#### [What the exercise asks]
Return all lines in the data where the string "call" can be found.

#### [Data below]
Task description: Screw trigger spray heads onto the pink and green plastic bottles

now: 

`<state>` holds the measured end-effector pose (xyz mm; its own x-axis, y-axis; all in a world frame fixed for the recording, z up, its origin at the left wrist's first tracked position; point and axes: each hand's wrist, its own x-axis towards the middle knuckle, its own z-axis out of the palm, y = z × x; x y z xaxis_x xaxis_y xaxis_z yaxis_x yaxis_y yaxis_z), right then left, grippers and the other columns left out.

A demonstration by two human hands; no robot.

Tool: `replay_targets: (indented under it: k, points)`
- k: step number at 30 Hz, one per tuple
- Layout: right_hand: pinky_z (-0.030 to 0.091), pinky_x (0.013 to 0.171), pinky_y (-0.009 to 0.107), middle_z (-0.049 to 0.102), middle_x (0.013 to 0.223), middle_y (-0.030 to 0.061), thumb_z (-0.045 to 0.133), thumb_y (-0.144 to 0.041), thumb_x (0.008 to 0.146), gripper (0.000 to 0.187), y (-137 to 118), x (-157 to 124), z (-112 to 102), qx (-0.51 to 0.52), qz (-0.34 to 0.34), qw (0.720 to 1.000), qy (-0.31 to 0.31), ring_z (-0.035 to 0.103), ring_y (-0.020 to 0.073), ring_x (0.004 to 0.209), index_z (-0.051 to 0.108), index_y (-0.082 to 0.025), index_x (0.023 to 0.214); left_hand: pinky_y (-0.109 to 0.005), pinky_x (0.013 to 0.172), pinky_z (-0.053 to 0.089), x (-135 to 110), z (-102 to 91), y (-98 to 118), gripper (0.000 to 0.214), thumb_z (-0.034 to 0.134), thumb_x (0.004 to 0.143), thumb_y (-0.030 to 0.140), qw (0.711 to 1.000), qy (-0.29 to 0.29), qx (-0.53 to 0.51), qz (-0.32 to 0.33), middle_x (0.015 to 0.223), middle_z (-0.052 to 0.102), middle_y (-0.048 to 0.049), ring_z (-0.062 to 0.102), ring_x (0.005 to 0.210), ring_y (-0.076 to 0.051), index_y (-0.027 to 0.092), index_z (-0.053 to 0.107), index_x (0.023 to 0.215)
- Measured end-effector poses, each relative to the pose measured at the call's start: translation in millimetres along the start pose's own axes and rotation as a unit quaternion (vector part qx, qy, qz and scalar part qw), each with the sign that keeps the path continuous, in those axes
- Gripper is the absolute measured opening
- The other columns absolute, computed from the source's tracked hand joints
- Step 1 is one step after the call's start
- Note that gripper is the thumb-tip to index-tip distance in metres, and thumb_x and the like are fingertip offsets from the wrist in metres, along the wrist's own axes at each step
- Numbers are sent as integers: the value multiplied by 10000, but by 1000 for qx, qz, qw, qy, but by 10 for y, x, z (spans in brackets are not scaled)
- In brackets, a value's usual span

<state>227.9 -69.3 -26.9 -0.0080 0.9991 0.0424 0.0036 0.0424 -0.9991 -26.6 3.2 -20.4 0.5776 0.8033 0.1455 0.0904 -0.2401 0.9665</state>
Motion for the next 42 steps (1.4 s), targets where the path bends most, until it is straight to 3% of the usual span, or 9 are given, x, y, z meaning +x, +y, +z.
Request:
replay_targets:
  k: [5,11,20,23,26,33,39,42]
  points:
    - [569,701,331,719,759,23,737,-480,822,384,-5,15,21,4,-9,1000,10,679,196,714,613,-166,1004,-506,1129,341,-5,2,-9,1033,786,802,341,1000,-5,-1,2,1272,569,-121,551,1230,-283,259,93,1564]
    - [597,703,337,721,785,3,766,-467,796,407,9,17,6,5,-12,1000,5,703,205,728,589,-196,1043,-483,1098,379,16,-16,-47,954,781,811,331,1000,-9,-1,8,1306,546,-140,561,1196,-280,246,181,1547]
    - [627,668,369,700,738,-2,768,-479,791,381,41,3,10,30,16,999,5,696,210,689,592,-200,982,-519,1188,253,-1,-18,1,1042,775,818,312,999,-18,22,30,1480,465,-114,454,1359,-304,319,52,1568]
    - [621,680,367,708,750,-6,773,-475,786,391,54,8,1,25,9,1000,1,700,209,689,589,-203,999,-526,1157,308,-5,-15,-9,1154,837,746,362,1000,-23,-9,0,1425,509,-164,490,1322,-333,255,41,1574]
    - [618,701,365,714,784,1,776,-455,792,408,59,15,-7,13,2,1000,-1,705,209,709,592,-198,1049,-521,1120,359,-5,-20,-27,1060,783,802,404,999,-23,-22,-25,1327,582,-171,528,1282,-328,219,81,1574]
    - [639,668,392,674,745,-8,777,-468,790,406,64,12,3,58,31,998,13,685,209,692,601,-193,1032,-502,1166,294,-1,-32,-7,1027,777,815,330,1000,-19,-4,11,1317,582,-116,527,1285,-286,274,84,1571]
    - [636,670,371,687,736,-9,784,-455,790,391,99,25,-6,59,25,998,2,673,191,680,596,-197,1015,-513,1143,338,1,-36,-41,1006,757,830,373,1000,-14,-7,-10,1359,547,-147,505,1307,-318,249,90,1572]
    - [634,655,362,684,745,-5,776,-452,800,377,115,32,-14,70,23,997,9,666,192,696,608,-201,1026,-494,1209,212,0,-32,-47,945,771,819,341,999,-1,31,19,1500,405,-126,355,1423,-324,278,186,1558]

#### [Answer]
- Measured end-effector poses, each relative to the pose measured at the call's start: translation in millimetres along the start pose's own axes and rotation as a unit quaternion (vector part qx, qy, qz and scalar part qw), each with the sign that keeps the path continuous, in those axes
- Step 1 is one step after the call's start

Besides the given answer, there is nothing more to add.